Look through the lines below and copy each one that includes "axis".

——

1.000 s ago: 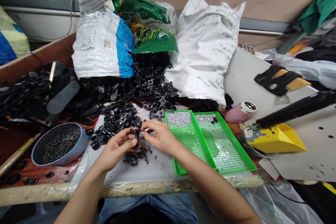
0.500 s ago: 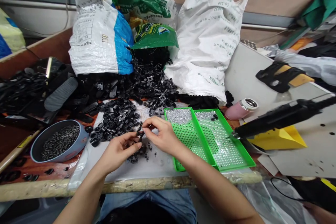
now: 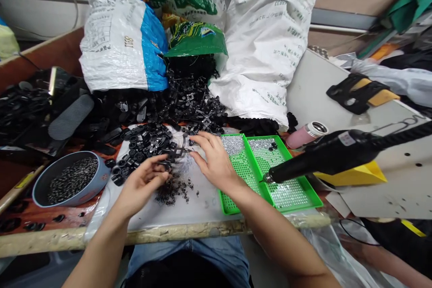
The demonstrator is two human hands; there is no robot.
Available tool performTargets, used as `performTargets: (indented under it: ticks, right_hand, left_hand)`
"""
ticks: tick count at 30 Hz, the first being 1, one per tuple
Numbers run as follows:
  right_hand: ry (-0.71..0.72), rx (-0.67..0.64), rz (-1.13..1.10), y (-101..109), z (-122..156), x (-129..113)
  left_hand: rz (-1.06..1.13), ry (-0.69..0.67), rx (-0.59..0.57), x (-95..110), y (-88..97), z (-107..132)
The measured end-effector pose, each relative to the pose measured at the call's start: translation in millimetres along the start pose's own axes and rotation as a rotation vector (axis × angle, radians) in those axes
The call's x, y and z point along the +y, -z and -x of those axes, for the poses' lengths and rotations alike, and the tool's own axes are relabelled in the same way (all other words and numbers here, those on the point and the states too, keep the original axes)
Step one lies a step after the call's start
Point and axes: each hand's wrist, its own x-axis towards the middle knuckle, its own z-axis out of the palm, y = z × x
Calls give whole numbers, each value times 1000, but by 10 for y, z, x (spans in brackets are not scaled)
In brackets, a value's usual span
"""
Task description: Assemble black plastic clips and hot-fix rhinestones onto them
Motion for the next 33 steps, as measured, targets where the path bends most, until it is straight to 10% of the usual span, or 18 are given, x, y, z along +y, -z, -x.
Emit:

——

### Result of this exercise
The measured end-effector pose, each relative to the pose measured at the call's start: translation in millimetres along the start pose's own axes and rotation as a rotation vector (axis × angle, radians) in those axes
Point and axes: each hand's wrist, its own x-axis towards the middle knuckle, its own z-axis out of the palm, y = z × x

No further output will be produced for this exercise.